La técnica acentúa la lejanía. Las casas, esos espacios autónomos y aislados, están
conectados con la naturaleza mediante tuberías y cables: abrimos la llave y sale el agua,
basta un movimiento para que se encienda la luz o para que el gas caliente la comida.
Elementos indispensables que nos llegan de manera anónima y subterránea, casi
abstracta, sin asociaciones, sin recuerdos, sin acercarnos a nada. Como una voz grabada
que repite la hora exacta. Cuando nos mojamos la cara o cuando nos lavamos las manos,
el agua, por así decirlo, ocupa el mismo sitio que la toalla y el jabón: instrumentos
subordinados a nuestras necesidades. No es un río el que allí irrumpe de pronto: es un
líquido que disuelve, mientras pensamos en otra cosa, la grasa y la suciedad.

En la ciudad, la naturaleza se presenta como parque o jardín, espacios limitados que


intentan reproducir una imagen de ella.
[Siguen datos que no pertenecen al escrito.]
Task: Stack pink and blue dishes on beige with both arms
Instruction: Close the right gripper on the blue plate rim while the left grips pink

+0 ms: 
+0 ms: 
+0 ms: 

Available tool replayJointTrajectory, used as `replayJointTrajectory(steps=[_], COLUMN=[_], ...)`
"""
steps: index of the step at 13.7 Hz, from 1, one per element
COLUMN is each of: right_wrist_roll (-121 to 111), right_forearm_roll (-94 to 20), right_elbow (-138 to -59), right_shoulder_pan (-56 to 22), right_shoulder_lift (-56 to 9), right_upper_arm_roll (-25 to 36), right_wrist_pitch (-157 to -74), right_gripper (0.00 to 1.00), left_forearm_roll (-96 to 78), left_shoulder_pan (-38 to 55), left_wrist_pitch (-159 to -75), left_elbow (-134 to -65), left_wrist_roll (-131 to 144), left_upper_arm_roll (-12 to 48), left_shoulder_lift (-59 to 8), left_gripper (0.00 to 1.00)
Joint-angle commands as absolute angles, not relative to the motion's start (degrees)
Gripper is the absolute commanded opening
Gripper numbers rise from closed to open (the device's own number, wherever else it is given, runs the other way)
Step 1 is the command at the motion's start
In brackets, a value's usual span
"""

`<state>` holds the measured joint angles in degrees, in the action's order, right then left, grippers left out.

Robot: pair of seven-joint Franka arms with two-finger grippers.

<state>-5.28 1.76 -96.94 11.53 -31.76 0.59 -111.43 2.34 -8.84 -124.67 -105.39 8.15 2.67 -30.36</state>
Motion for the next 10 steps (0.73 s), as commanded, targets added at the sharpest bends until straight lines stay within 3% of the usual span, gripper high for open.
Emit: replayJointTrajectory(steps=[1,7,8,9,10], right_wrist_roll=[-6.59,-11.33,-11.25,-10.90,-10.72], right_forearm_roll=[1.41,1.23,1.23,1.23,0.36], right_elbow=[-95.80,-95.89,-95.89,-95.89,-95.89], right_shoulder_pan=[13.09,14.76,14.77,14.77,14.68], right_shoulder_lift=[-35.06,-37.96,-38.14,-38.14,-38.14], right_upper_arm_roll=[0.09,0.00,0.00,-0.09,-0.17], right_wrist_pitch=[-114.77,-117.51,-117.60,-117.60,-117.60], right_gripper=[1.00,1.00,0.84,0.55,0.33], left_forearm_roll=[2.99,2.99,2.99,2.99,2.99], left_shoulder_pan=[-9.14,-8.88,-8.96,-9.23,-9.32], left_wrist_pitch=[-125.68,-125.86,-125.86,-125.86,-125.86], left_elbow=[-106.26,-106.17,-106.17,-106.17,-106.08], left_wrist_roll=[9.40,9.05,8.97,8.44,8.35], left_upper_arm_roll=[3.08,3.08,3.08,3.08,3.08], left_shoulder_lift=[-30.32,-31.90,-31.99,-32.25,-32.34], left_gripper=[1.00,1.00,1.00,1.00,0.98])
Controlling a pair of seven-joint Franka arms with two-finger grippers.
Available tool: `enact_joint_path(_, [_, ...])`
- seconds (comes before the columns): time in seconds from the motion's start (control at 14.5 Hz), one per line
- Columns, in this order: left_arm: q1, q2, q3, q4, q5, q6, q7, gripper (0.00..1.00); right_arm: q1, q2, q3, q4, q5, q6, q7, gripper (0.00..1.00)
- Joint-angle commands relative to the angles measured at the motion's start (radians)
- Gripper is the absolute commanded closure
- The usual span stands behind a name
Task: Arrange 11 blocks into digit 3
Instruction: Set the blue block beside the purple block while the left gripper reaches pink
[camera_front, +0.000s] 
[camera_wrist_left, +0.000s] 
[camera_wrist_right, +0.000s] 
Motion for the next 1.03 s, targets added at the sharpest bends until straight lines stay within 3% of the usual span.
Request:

No son zonas vírgenes rodeadas de edificios y
calles, abandonadas a sí mismas para que recordemos cómo era el universo antes del
cemento o del monóxido de carbono. El jardín, lo sabemos todos, es una interpretación, el
resultado y a la vez el promotor de nuestras concepciones y sentimientos acerca de la
naturaleza. Hay jardines simbólicos cuya lectura exige la iniciación. Existen jardines que
sugieren la barbarie, el abuso, la inseguridad. Otros enfatizan un mundo límpido, pródigo,
la naturaleza como el reino de la facilidad. En los siglos XV y XVI, los italianos trazaron
jardines que simulaban calles, plazas, perspectivas urbanas, la lucha contra lo agreste, la
convicción tal vez de que el mundo es racional. Así, el jardín no es naturaleza a secas, solo
árboles, prados, colinas. Es, además, historia, ilusión, estados de ánimo; allí no hay
«pureza», sino escenario, memoria, persuasión. Lejanía frente a la naturaleza intacta.

Los parques nunca han sido lugares de trabajo. Son, esencialmente, centros de recreación:
vamos a jugar, a pasear, a tomar el sol, a perder el tiempo, a hacer ejercicio, a suscitar
imágenes; o quizá vamos para revivir episodios privados, para conversar, para ensayar la
intimidad. Representan, en la organización ciudadana, el ocio, el momento en que nos
separamos de las tareas, del esfuerzo. Por consiguiente, los parques y los jardines, aun
cuando sean sórdidos y sofocantes, aun los abandonados, aun los que tienen más polvo
que hojas, fomentan una visión general de la naturaleza como un área de descanso. Lo
cual, nuevamente, implica distancia, un ámbito que no forma parte de la trama cotidiana.
Nos dirigimos hacia playas o montañas —un día, unas semanas, unos meses al año— del
mismo modo como entramos en un parque. El propósito es idéntico: distraernos o
recuperarnos. En su extremo, la persona que sale de vacaciones se asemeja a los
enfermos que dan un breve paseo por el jardín del hospital, respiran un aire más puro,
contemplan un estanque, estiran las piernas, miran el cielo, guardan una piedra en el
bolsillo como recuerdo, parlotean sobre la vida, dormitan, regresan.

Las imágenes evocadas se contraponen superficialmente. Se reúnen cuando advertimos


que el mundo natural —visto como jaula, depósito de materiales o jardín— supone una
actitud según la cual somos personajes únicos: la naturaleza es lo ajeno, lo diferente o,
como dirían los hegelianos, la exterioridad. Usufructuamos, por tanto, un derecho
ontológico para recibir, para modificar, para imponer y para saquear. Es probable que el
animismo sea una teoría insostenible, pero también es cierto que solo amamos a lo que es
semejante a nosotros. La conclusión es que tal vez podemos relacionarnos amorosamente
con la naturaleza pura solo al través de una doctrina falsa.